(Saved entries)
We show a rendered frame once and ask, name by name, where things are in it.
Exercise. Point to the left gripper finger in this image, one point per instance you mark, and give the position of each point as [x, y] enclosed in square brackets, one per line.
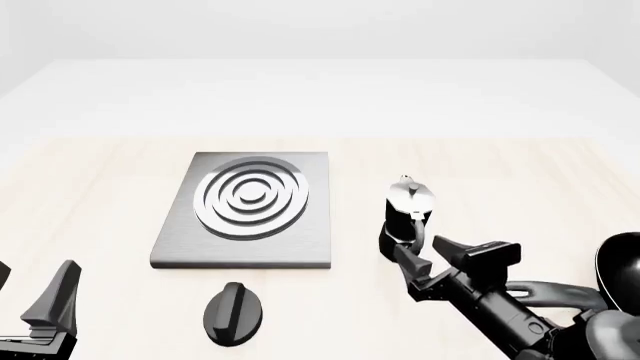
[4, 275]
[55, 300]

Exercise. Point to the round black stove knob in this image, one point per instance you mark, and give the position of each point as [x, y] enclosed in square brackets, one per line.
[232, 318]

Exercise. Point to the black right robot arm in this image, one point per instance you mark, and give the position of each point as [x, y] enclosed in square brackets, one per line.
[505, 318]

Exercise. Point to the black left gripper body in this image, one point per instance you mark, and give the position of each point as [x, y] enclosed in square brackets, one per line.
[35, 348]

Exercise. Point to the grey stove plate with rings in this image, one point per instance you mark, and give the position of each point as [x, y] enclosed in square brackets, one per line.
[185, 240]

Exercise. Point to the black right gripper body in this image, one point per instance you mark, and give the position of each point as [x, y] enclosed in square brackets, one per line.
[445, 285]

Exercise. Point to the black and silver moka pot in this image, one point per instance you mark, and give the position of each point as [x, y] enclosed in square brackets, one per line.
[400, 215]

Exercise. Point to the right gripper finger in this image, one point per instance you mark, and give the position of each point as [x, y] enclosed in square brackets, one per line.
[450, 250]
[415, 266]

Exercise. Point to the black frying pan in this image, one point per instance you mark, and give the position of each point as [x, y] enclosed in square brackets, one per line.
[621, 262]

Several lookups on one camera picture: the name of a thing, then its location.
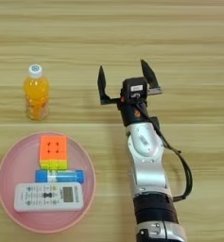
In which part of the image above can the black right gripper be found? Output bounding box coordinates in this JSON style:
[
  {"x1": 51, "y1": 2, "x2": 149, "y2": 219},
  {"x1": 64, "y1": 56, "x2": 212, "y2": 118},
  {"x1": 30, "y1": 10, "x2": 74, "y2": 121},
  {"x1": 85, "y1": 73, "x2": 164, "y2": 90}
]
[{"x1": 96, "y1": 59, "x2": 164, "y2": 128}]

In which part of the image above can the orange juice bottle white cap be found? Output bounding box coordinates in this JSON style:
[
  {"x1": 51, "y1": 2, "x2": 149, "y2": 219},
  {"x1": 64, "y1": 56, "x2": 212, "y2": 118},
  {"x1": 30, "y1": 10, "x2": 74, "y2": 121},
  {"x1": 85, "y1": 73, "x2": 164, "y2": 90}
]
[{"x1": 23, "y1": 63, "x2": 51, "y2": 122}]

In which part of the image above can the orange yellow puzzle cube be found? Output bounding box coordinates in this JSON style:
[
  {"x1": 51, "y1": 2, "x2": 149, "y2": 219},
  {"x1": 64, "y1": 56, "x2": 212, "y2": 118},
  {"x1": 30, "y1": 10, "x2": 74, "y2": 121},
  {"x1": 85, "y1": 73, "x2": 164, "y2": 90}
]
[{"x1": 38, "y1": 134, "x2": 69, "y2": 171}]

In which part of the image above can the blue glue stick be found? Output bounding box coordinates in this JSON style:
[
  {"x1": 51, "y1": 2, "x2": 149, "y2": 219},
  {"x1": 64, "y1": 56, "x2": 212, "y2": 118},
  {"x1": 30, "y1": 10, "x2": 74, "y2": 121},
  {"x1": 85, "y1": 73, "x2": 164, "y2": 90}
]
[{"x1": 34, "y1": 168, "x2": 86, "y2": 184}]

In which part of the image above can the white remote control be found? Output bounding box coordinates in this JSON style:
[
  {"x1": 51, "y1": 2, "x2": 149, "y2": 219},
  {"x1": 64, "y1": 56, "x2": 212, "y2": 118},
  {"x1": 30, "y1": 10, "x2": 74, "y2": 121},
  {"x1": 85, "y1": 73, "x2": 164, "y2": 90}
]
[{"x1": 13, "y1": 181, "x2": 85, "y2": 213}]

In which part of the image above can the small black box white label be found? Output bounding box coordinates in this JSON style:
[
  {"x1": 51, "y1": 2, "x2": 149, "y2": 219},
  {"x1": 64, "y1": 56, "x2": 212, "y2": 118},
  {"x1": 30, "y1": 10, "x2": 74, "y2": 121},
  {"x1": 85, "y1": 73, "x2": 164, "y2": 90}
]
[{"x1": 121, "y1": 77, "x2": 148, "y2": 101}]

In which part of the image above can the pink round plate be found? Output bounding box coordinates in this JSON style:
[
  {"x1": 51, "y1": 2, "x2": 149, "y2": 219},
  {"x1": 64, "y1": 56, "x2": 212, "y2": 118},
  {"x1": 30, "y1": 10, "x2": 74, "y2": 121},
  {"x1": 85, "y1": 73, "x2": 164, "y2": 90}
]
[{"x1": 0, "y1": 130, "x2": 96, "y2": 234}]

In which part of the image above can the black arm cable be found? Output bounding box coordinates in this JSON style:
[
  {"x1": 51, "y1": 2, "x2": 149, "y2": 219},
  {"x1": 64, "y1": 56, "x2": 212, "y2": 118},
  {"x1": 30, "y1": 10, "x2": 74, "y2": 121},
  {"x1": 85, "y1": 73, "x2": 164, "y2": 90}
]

* _Action item_: Pictures aren't part of the copy; return each record above exactly.

* _Response to the exercise_:
We show a rendered frame once and ask, name by name, where things are in it.
Exercise. Point to the left gripper finger in this image, one point per instance you mark, and give the position of each point as [x, y] enclosed in square brackets, one per line.
[4, 275]
[55, 300]

Exercise. Point to the round black stove knob in this image, one point per instance you mark, and give the position of each point as [x, y] enclosed in square brackets, one per line.
[232, 318]

Exercise. Point to the black right robot arm in this image, one point per instance you mark, and give the position of each point as [x, y] enclosed in square brackets, one per line.
[505, 318]

Exercise. Point to the black left gripper body in this image, one point per instance you mark, and give the position of each point as [x, y] enclosed in square brackets, one per line.
[35, 348]

Exercise. Point to the grey stove plate with rings in this image, one point per instance you mark, and give the position of each point as [x, y] enclosed in square brackets, one per line.
[185, 240]

Exercise. Point to the black right gripper body in this image, one point per instance you mark, and give the position of each point as [x, y] enclosed in square brackets, one per line.
[445, 285]

Exercise. Point to the black and silver moka pot in this image, one point per instance you mark, and give the position of each point as [x, y] enclosed in square brackets, one per line.
[400, 215]

Exercise. Point to the right gripper finger in this image, one point per instance you mark, and give the position of each point as [x, y] enclosed in square brackets, one per line.
[450, 250]
[415, 266]

Exercise. Point to the black frying pan in this image, one point per instance you mark, and give the position of each point as [x, y] enclosed in square brackets, one per line.
[621, 262]

Several lookups on one camera picture: the name of a thing, then its location.
In which part of the image above can the black right gripper be found? Output bounding box coordinates in this JSON style:
[
  {"x1": 51, "y1": 2, "x2": 149, "y2": 219},
  {"x1": 64, "y1": 56, "x2": 212, "y2": 118},
  {"x1": 30, "y1": 10, "x2": 74, "y2": 121},
  {"x1": 85, "y1": 73, "x2": 164, "y2": 90}
]
[{"x1": 96, "y1": 59, "x2": 164, "y2": 128}]

In which part of the image above can the orange juice bottle white cap be found? Output bounding box coordinates in this JSON style:
[
  {"x1": 51, "y1": 2, "x2": 149, "y2": 219},
  {"x1": 64, "y1": 56, "x2": 212, "y2": 118},
  {"x1": 30, "y1": 10, "x2": 74, "y2": 121},
  {"x1": 85, "y1": 73, "x2": 164, "y2": 90}
]
[{"x1": 23, "y1": 63, "x2": 51, "y2": 122}]

In which part of the image above can the orange yellow puzzle cube be found? Output bounding box coordinates in this JSON style:
[
  {"x1": 51, "y1": 2, "x2": 149, "y2": 219},
  {"x1": 64, "y1": 56, "x2": 212, "y2": 118},
  {"x1": 30, "y1": 10, "x2": 74, "y2": 121},
  {"x1": 85, "y1": 73, "x2": 164, "y2": 90}
]
[{"x1": 38, "y1": 134, "x2": 69, "y2": 171}]

In which part of the image above can the blue glue stick be found? Output bounding box coordinates in this JSON style:
[
  {"x1": 51, "y1": 2, "x2": 149, "y2": 219},
  {"x1": 64, "y1": 56, "x2": 212, "y2": 118},
  {"x1": 30, "y1": 10, "x2": 74, "y2": 121},
  {"x1": 85, "y1": 73, "x2": 164, "y2": 90}
]
[{"x1": 34, "y1": 168, "x2": 86, "y2": 184}]

In which part of the image above can the white remote control be found? Output bounding box coordinates in this JSON style:
[
  {"x1": 51, "y1": 2, "x2": 149, "y2": 219},
  {"x1": 64, "y1": 56, "x2": 212, "y2": 118},
  {"x1": 30, "y1": 10, "x2": 74, "y2": 121},
  {"x1": 85, "y1": 73, "x2": 164, "y2": 90}
]
[{"x1": 13, "y1": 181, "x2": 85, "y2": 213}]

In which part of the image above can the small black box white label be found? Output bounding box coordinates in this JSON style:
[
  {"x1": 51, "y1": 2, "x2": 149, "y2": 219},
  {"x1": 64, "y1": 56, "x2": 212, "y2": 118},
  {"x1": 30, "y1": 10, "x2": 74, "y2": 121},
  {"x1": 85, "y1": 73, "x2": 164, "y2": 90}
]
[{"x1": 121, "y1": 77, "x2": 148, "y2": 101}]

In which part of the image above can the pink round plate be found? Output bounding box coordinates in this JSON style:
[
  {"x1": 51, "y1": 2, "x2": 149, "y2": 219},
  {"x1": 64, "y1": 56, "x2": 212, "y2": 118},
  {"x1": 30, "y1": 10, "x2": 74, "y2": 121},
  {"x1": 85, "y1": 73, "x2": 164, "y2": 90}
]
[{"x1": 0, "y1": 130, "x2": 96, "y2": 234}]

In which part of the image above can the black arm cable be found? Output bounding box coordinates in this JSON style:
[
  {"x1": 51, "y1": 2, "x2": 149, "y2": 219},
  {"x1": 64, "y1": 56, "x2": 212, "y2": 118},
  {"x1": 30, "y1": 10, "x2": 74, "y2": 121},
  {"x1": 85, "y1": 73, "x2": 164, "y2": 90}
]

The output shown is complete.